At the end of its most recent term, the U.S. Supreme Court issued an important decision on class-action procedure, China Agritech Inc. v. Resh, No. 17-432 (U.S. June 11, 2018), in which it limited the class-action tolling doctrine to prohibit class-action “stacking.”

In American Pipe & Const. Co. v. Utah, 414 U.S. 538 (1974), the high court first created the class-action tolling rule: the timely filing of a class action tolls the statute of limitations for all members of the putative class. If the class fails to obtain certification, then the statute of limitations begins to run again on absent class members’ claims. The American Pipe tolling rule allows putative class members to intervene on an individual basis in the existing action or to file individual claims as a separate action. Crown, Cork & Seal Co. v. Parker, 462 U.S. 345, 350 (1983).
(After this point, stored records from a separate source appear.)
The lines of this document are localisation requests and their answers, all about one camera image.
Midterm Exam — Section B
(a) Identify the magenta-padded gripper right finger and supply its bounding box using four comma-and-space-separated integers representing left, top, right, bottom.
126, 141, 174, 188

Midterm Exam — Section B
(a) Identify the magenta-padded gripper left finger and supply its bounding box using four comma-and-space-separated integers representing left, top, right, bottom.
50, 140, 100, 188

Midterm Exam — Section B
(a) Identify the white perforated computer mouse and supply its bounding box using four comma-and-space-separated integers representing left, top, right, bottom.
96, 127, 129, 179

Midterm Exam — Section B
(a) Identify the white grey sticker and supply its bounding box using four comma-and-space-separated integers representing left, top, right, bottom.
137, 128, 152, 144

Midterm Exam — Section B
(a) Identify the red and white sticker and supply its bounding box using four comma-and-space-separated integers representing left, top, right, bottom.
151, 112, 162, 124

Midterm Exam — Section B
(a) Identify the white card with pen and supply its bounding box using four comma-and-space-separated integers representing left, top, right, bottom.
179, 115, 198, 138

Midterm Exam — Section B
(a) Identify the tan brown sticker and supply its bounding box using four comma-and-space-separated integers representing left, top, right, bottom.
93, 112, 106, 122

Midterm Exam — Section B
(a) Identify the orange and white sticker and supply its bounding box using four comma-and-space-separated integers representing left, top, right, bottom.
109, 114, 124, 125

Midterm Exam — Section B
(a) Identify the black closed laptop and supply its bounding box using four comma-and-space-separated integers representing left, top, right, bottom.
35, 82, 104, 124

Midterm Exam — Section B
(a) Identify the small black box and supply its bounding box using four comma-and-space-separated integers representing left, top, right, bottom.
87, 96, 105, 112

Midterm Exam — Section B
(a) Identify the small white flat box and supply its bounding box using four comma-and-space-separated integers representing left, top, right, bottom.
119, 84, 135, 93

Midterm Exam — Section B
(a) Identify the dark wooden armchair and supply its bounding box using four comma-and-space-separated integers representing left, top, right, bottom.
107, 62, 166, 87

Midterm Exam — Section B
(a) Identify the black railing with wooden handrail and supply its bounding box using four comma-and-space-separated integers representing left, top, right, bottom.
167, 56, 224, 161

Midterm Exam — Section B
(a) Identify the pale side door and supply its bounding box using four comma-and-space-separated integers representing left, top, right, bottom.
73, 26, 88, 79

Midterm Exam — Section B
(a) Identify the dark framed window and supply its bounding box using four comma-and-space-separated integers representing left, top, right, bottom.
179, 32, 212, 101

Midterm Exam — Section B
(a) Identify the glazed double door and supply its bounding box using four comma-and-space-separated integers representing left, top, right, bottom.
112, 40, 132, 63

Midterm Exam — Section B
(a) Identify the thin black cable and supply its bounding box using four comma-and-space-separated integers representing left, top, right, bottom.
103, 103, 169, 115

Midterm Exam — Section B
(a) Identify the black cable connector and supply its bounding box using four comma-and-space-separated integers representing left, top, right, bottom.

In China Agritech, the Supreme Court confronted whether the American Pipe tolling rule applies not only to the individual claims of absent class members, but to their class claims as well. The Court held that it does not.

The Facts

Purchasers of China Agritech’s common stock brought a class action under the Securities and Exchange Act of 1934, which has a two-year statute of limitations and a five-year statute of repose. China Agritech, slip op. at 2-3. After class certification was denied and the named plaintiffs settled their individual claims, the same counsel filed a second class action on behalf of new named plaintiffs, still within the limitations period. Id. at 3-4. Again certification was denied, and the named plaintiffs settled their individual claims. Id. A year and a half after the statute of limitations had run, a third class action was filed by Michael H. Resh. Id. at 4. The U.S. District Court for the Central District of California dismissed his lawsuit as untimely, holding that the earlier-filed class actions did not toll the limitations period for subsequent class claims. Id.

The U.S. Court of Appeals for the Ninth Circuit reversed, extending the rule in American Pipe to permit untimely filed class actions. Id. The court reasoned that allowing subsequent class lawsuits by plaintiffs unnamed in prior uncertified class lawsuits would promote the policy goals “that led the Supreme Court to permit tolling in the first place.” 857 F.3d 994, 1004 (9th Cir. 2017). Namely, extending the tolling rule would serve judicial economy by reducing incentives to file protective class lawsuits while another class action is pending, and it would not cause unfair surprise to defendants. Id. at 1004.

Circuit Split

Federal appellate courts were split on whether to allow tolling for untimely class claims. The Sixth and Ninth Circuits extended the American Pipe rule to allow for tolling of subsequent class actions. The First, Second, Fifth, and Eleventh Circuits declined to extend the rule, for it would allow plaintiffs to “stack” one class action on top of another to re-litigate the question of class certification and toll the limitations period indefinitely. The Third Circuit allowed for tolling, but only if class certification was denied due to deficiencies of the named plaintiff and not the suitability of the claims for class treatment.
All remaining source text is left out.